He had very well succeeded in his medical studies in Paris starting as an intern (1929), to become chief of clinical surgery, then a laureate of the Académie Nationale de Médecine and finally a member of the Committee of the French Association of Surgery (1935). He founded his own hospital, of 50 beds, in Ettelbruck, in north-western Luxembourg. There, in 1940, he helped two interned French airmen to escape to France. Charles Marx escaped himself, with his family, just before the German invasion. He briefly directed four French hospitals, in Nevers and Quillan. In July, he founded the first resistance group of the Armée secrète, which, in May 1943, was followed by a first maquis in the western Pyrenees. In June 1943, he was condemned to death in absentia in Montpellier by the Nazis.
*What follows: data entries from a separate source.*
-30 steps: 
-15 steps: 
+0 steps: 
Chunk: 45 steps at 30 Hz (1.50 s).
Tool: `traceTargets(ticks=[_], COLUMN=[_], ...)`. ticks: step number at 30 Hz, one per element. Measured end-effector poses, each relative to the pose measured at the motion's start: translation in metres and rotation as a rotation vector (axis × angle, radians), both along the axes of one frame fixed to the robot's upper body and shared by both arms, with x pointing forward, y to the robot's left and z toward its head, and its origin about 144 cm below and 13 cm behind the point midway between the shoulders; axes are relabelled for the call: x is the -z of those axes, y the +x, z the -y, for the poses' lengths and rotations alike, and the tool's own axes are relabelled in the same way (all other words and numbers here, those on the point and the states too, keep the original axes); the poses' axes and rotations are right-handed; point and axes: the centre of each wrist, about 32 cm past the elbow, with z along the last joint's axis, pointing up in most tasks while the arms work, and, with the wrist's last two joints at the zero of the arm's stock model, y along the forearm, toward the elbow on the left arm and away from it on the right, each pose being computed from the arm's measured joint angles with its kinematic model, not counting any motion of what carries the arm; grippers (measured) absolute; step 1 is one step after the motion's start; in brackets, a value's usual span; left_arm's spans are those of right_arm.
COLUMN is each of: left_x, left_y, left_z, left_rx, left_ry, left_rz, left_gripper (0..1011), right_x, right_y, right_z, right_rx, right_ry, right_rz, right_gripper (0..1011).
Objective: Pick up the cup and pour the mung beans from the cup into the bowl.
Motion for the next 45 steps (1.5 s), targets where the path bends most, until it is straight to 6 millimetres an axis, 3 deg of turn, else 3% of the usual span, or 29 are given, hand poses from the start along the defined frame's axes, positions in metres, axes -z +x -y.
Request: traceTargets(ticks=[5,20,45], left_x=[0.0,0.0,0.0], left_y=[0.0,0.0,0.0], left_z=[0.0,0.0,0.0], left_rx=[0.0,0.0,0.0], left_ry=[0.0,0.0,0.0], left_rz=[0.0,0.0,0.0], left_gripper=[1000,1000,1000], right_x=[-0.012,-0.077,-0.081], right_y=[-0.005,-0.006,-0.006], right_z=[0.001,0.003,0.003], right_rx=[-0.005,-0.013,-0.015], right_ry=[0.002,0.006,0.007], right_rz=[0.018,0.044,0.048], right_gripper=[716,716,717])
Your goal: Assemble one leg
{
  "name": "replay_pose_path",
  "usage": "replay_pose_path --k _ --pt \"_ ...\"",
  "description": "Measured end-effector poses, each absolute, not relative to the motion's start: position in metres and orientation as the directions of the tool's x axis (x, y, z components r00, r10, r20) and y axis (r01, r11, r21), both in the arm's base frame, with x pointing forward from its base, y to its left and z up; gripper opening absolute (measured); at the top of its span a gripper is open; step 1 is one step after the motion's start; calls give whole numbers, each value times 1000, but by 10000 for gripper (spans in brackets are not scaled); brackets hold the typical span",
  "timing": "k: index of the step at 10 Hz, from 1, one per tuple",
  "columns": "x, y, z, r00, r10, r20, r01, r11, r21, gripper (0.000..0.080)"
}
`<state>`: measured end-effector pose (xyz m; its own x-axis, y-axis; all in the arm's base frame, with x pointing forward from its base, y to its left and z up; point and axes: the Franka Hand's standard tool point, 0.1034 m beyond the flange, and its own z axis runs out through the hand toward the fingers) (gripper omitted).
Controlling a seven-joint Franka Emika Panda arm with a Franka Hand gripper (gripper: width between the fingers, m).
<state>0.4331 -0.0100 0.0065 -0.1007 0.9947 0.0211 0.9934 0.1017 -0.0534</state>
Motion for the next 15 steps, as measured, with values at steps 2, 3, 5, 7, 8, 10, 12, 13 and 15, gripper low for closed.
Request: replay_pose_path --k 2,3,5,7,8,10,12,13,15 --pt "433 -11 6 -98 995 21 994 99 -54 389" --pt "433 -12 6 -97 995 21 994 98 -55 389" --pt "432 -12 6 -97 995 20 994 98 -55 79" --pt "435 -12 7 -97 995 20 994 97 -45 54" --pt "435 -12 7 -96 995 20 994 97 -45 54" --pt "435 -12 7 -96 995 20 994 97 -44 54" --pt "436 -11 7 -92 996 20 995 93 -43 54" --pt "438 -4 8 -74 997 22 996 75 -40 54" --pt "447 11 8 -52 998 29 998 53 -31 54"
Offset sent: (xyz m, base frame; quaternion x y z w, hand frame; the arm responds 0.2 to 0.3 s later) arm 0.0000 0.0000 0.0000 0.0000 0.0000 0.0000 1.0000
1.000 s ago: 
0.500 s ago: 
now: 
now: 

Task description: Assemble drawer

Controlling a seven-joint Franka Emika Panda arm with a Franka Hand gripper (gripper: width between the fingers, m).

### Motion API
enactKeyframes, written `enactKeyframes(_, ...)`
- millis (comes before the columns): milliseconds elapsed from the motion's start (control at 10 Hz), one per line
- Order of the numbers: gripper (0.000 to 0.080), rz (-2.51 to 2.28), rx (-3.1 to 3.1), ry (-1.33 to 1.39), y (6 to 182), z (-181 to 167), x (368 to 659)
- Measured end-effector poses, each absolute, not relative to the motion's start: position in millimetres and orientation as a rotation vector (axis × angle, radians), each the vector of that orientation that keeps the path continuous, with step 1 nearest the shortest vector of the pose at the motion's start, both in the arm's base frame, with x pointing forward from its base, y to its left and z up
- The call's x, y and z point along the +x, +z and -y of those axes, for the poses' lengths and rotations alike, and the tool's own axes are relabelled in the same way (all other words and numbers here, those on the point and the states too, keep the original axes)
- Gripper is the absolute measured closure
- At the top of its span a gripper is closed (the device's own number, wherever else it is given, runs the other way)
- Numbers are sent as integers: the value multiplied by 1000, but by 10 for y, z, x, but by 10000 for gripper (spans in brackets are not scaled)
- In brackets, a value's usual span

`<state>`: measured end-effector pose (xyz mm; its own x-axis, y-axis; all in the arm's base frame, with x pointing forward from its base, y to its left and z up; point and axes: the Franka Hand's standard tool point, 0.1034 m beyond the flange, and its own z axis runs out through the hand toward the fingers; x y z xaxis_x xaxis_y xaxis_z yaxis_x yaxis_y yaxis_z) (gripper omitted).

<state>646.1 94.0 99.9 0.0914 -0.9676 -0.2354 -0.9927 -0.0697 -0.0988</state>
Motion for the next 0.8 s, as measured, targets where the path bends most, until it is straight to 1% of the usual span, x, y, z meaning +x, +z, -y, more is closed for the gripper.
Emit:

In February 1944, Marx was appointed medical commander of the FFI and chief health manager of the Resistance in the oriental Pyrenees. In September 1944, he took part in the liberation of Lyon. In October, being the delegate of the medical resistance council, he was named attaché to the Health Minister and was charged to organise French-American military surgical structures. At the end of July, he took up the management of the Ettelbruck hospital. In November 1945, he was nominated Minister for Social Assistance and Public Health in Luxembourg.[1]
^Muller, Georges Erasme (2008). "Doctor Charles Marx 1903-1946". Bulletin de la Société des sciences médicales du Grand-Duché de Luxembourg (2). Luxembourg: 307–15. ISSN0037-9247. PMID18561603.